Всех присутствующих на палубном воздухе упаковали в индивидуальные спасательные жилеты ещё на причале. На членах экипажа оранжевые средства были похуже, потрёпанней, на туристах – роскошные и яркие, с номерами и буквами.
Перекрикивая свист корабельной турбины, Стивен прокричал Глебу.
– Я буду ходить в нём и по городу, как те, с флажками!
Маленький ирландец уже шутил, смешно высовывая нос и очки из большого спасательного воротника, словно позабыв, как всего полтора часа назад был в пятнадцати сантиметрах от простой и не совсем почётной смерти.
…Утром на полигоне их уже ждали.
Матрос поднял вверх полосато выкрашенную трубу шлагбаума, и автобус вполз на площадку перед навесами.
– Придержи немного коллектив.
Хлопнув Бориску по плечу, капитан Глеб Никитин первым спрыгнул на землю. Здороваться, по всей видимости, начинать нужно было с крепкого седоватого человека. Все трое под ближним навесом были в камуфляже, но без погон.
Седой с первого взгляда приглянулся Глебу больше всех и, как потом оказалось, классовое чутьё его не подвело.
– Так, приятель, действовать мы будем строго по плану…

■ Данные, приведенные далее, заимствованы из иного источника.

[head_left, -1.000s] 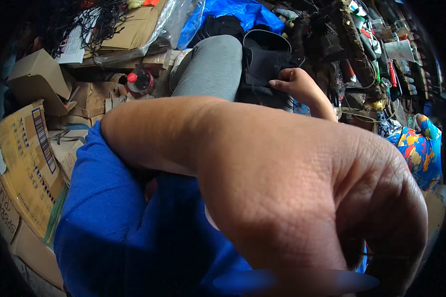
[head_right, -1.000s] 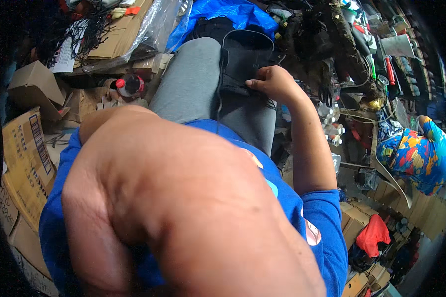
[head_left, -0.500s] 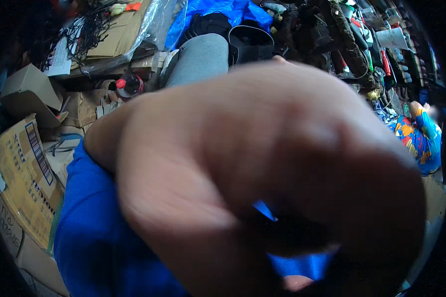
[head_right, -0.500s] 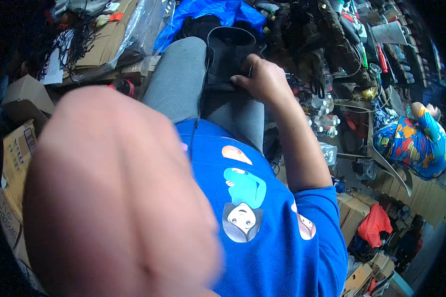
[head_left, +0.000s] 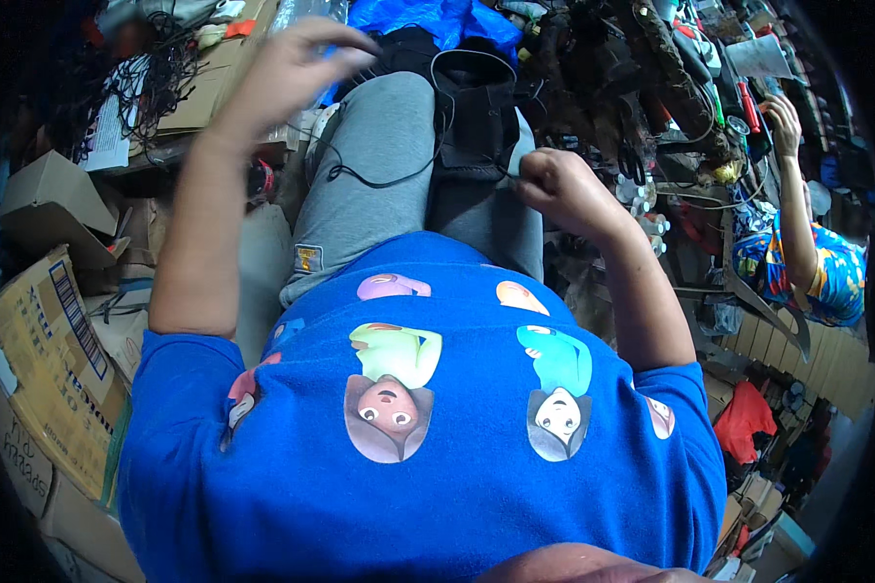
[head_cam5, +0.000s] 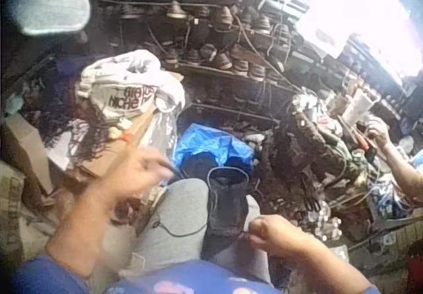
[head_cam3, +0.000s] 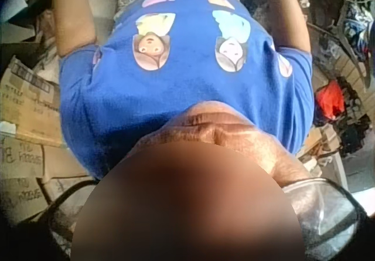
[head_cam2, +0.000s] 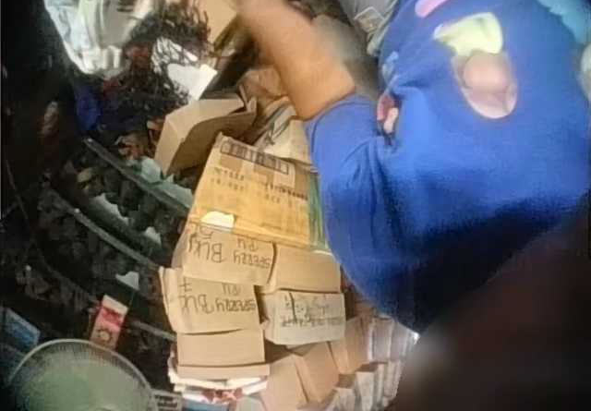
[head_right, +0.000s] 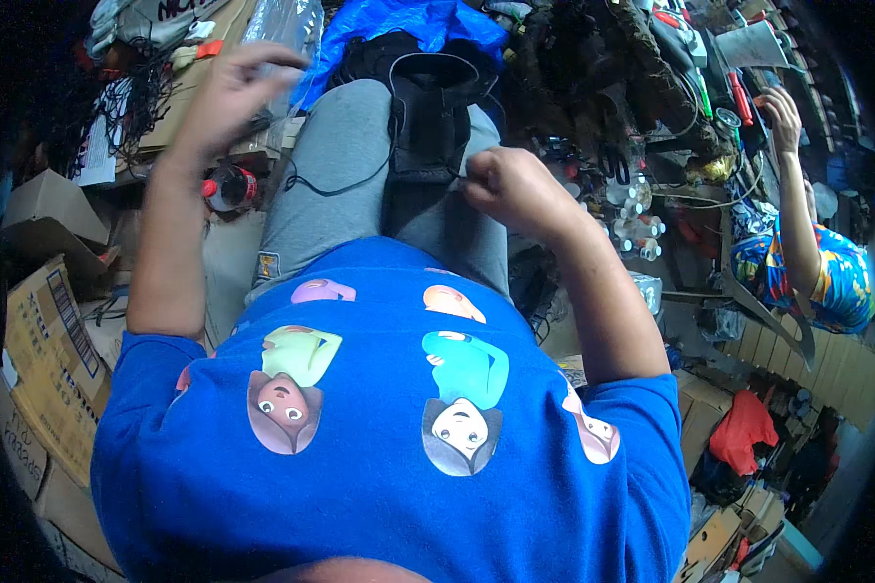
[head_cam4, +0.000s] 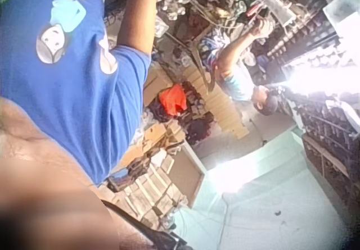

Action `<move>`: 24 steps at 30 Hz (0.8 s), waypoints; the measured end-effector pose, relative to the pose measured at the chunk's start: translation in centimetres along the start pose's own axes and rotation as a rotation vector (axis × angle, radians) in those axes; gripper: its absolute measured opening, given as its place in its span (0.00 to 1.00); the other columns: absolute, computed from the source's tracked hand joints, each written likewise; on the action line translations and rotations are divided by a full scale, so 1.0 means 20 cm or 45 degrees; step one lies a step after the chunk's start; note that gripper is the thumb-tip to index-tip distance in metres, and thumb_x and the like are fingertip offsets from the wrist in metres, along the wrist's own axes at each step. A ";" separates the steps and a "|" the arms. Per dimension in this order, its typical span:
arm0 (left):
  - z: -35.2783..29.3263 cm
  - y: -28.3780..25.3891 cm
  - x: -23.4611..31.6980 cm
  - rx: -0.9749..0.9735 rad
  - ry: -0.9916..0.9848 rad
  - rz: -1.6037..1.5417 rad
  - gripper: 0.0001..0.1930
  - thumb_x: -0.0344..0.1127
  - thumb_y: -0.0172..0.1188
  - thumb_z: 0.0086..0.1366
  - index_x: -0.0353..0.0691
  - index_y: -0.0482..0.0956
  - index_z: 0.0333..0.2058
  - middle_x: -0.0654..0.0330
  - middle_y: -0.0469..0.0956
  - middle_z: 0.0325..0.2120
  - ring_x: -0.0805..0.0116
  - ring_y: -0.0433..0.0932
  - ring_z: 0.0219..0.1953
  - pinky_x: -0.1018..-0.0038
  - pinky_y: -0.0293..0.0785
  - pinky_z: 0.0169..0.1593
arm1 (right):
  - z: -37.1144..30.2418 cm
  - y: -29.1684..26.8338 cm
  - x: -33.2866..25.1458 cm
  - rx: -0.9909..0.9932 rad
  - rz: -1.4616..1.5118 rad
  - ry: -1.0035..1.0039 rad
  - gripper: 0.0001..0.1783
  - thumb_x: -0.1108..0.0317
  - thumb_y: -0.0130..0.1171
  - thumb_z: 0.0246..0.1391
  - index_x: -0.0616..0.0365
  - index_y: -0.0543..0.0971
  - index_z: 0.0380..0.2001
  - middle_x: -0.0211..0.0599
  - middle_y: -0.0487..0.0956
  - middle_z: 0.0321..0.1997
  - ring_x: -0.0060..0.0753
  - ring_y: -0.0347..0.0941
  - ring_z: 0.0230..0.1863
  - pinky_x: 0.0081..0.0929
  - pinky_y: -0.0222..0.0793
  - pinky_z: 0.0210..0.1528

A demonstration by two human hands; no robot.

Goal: Stitching or lacing the components of a black leather shoe upper together.

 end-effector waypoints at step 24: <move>0.31 0.84 0.06 -0.815 0.358 -0.050 0.07 0.31 0.63 0.51 0.41 0.82 0.32 0.60 0.71 0.32 0.65 0.73 0.37 0.72 0.70 0.43 | 0.02 -0.10 -0.07 0.251 -0.141 0.165 0.11 0.70 0.59 0.44 0.52 0.83 0.34 0.41 0.74 0.29 0.41 0.75 0.32 0.34 0.71 0.36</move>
Point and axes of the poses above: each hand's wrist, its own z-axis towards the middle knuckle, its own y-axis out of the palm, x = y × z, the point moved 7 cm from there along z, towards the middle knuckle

Офицер толково, правильными словами объяснил Глебу, что и как им предстоит увидеть и попробовать.
– Из автоматов стрелять будете здесь, площадка для пистолетов – правее. Потом группой перейдём к дальнему откосу, там сделаем десять выстрелов из гранатомёта.
– Э, коллега, их же здесь шестнадцать персон! Каждый платил за своё удовольствие приличные деньги!

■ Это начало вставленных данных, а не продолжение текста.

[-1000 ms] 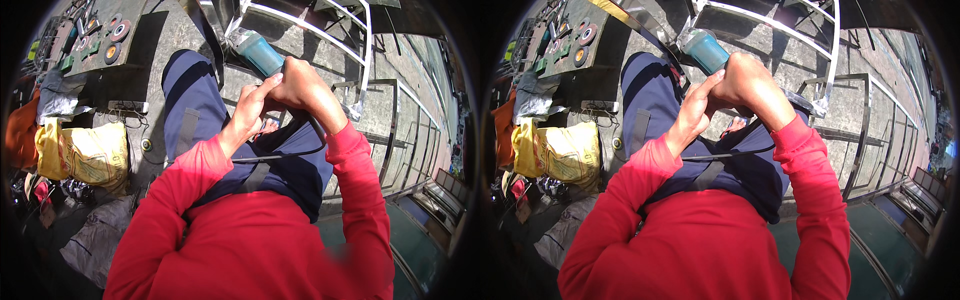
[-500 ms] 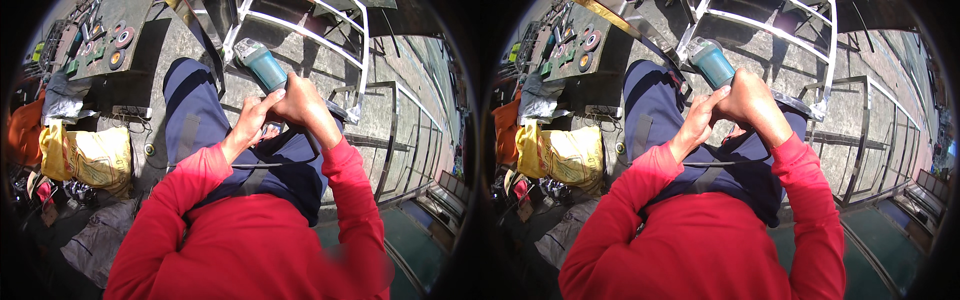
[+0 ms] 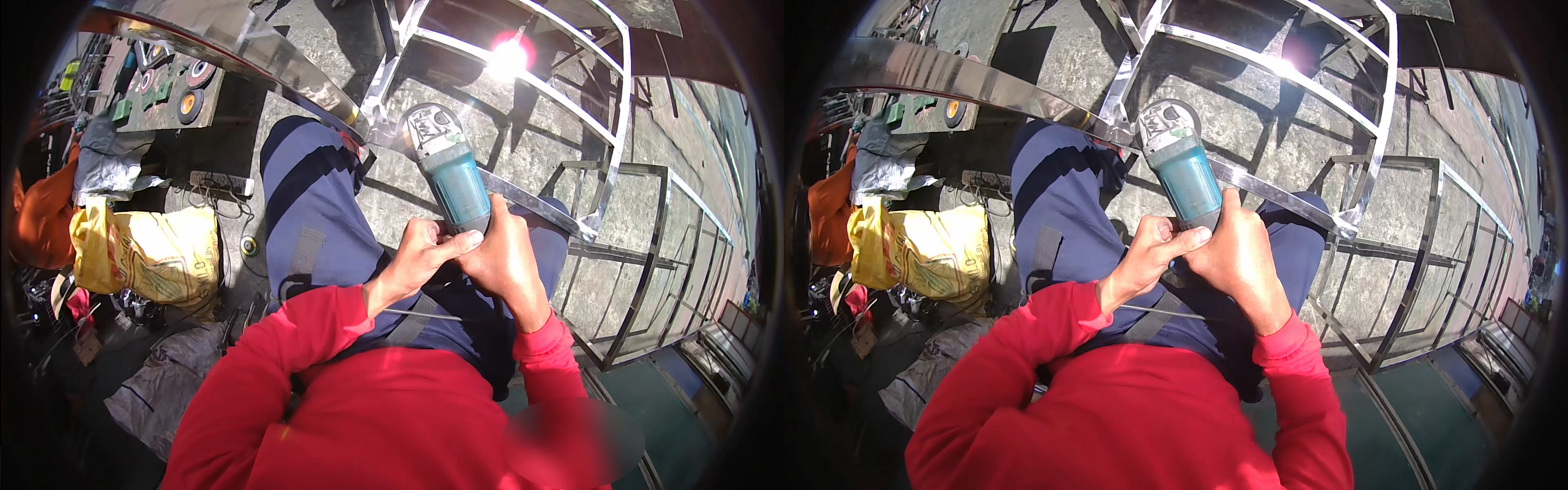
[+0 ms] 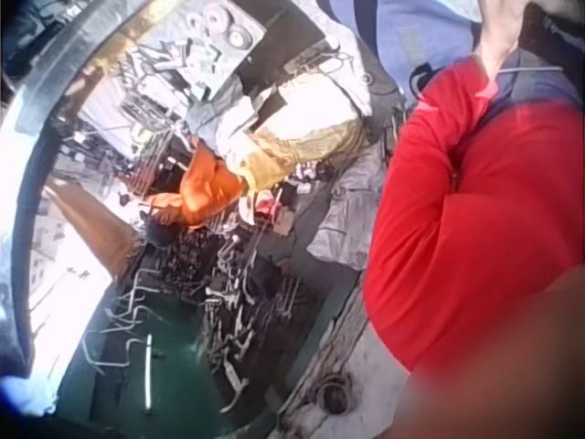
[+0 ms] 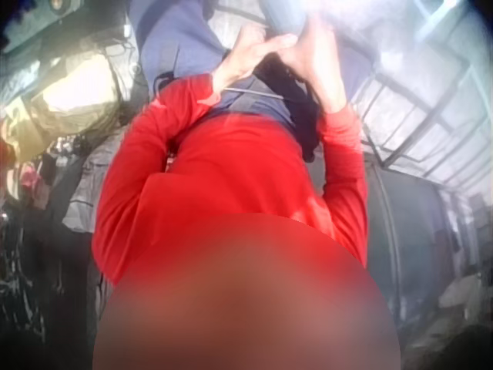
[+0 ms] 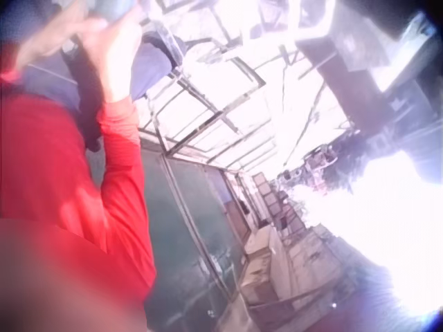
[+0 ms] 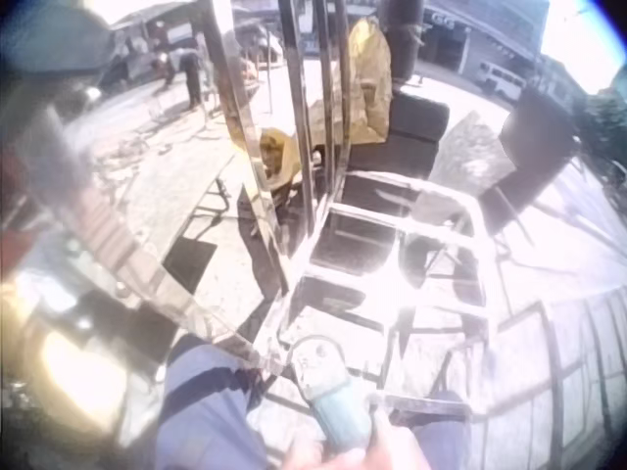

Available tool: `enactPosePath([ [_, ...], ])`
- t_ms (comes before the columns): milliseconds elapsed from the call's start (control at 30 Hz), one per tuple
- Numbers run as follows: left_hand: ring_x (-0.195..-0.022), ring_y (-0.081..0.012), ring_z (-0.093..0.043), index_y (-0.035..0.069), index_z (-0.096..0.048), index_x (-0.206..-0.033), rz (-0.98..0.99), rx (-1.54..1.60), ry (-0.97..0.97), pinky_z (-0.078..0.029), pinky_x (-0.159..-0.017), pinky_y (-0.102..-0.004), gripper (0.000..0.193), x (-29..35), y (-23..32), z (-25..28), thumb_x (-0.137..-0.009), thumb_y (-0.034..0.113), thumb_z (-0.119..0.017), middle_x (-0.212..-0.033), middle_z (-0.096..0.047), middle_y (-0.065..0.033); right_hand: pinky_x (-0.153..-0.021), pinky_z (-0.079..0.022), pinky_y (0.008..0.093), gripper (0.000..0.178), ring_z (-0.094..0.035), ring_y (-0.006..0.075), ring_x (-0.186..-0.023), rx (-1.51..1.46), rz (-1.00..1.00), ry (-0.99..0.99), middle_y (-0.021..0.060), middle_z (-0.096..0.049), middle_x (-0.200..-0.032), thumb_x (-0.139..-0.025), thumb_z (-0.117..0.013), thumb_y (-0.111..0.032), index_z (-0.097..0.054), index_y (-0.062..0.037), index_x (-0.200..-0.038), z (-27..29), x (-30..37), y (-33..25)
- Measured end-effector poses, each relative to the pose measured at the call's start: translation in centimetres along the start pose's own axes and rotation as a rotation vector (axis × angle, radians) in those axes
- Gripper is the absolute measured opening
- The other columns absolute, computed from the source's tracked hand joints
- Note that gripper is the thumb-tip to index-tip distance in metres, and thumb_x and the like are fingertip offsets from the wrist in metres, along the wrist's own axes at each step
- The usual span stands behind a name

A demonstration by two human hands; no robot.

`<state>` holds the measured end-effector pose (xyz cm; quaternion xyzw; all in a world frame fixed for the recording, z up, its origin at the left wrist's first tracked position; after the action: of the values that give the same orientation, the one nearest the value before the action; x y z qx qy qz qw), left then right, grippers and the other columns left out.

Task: The person uses an angle grinder to smooth the edges of a metal frame. They hold the frame with one hand and operate the grinder with the other, moving along the joints and edges. The person occasionally repositions the frame to access different sections.

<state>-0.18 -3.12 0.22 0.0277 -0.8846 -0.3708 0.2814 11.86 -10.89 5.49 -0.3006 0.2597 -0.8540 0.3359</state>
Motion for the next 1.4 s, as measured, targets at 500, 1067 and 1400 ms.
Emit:
enactPosePath([
  [500, -0.083, -0.008, -0.061, -0.009, -0.066, -0.108, 0.124, -0.054, 0.036, -0.049, -0.072, -0.0248, 0.034, -1.1, 1.6, 0.5, -0.088, 0.019, -0.073, -0.096, -0.069, -0.008, -0.063, -0.055, 0.0407, 0.048, -0.068, 0.0436, -0.079, -0.03, 0.009, -0.093, 0.0252, -0.067, -0.078, -0.067, -0.084, -0.013, -0.049, 0.0033, -0.094, 0.7, -2.6, -0.5],
  [1067, -0.056, 0.0001, -0.044, 0.003, -0.07, -0.085, -0.073, 0.16, 0.123, -0.033, -0.047, -0.02, 0.029, -3.9, 2.5, 1.3, -0.088, 0.032, -0.074, -0.071, -0.058, 0.0043, -0.062, -0.052, 0.0467, 0.046, -0.065, 0.0483, -0.074, 0.209, 0.173, -0.036, 0.0318, -0.061, -0.07, -0.066, -0.077, -0.017, -0.051, 0.0098, -0.093, 0.9, -6.9, -2.6],
  [1400, -0.088, -0.0136, -0.066, -0.006, -0.067, -0.104, 0.036, 0.158, 0.073, -0.052, -0.08, -0.0282, 0.037, -3.6, 1.6, 2.4, -0.093, 0.03, -0.068, -0.098, -0.069, -0.0095, -0.068, -0.055, 0.0491, 0.049, -0.067, 0.0474, -0.074, 0.309, 0.218, 0.019, 0.0309, -0.064, -0.073, -0.065, -0.078, -0.023, -0.052, 0.011, -0.088, 0.3, -5.9, -3.1],
])
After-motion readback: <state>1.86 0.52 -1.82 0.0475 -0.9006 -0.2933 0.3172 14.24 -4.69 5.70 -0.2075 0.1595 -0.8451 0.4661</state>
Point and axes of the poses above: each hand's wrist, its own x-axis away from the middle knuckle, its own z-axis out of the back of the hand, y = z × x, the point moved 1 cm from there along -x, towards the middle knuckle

– Извини, с этим небольшая промашка вышла, фактически. Компенсирую «Стечкиным». Кто захочет – постреляет дополнительно потом, вместе с нами.
Пока незнакомый офицер говорил, изредка прерываясь, с целью убедиться, что собеседник всё правильно понимает, и показывал руками расположение объектов на стрельбище, капитан Глеб, конечно же, внимательно слушал, но и старался при этом подробнее рассмотреть его лицо.
«Где и когда…?».
– Предупреди своих обормотов, чтобы без команды никуда по сторонам не рыпались, не отходили от огневых позиций, не шалили с оружием. Кто будет им переводить приказы?
– Я.
– Пьяных в этот раз не привезли?
– Нет. Только присутствуют небольшие остаточные явления со вчерашнего вечера.
– Ладно, приступаем.
– Минуту, командир…
Стараясь говорить так же коротко, как и седой офицер, Глеб объяснил тому деление их общей группы на команды и попросил о возможности фиксировать соревновательные показатели.
– Затейники…
Седой хорошо улыбнулся.
«Точно, это Евдокимов! Дальняя просека. Десять? Нет, пожалуй, двенадцать лет прошло…».
…Дисциплину члены всех команд соблюдали, но при этом так восторженно орали при каждой автоматной очереди и прицельном пистолетном выстреле, что один из военных даже покрутил пальцем у виска.
Сначала с трёх боевых мест все отстрелялись по мишеням из автоматов. Военные вместе с офицером Евдокимовым заботливо наклонялись к лежащим, поправляли иностранцам руки, упор локтей, приклады.
После того, как каждый из троицы выпускал короткими очередями по целому рожку, Евдокимов сам шёл к мишеням, менял их, а отстрелянные и подписанные листочки передавал для отчётности Бориске.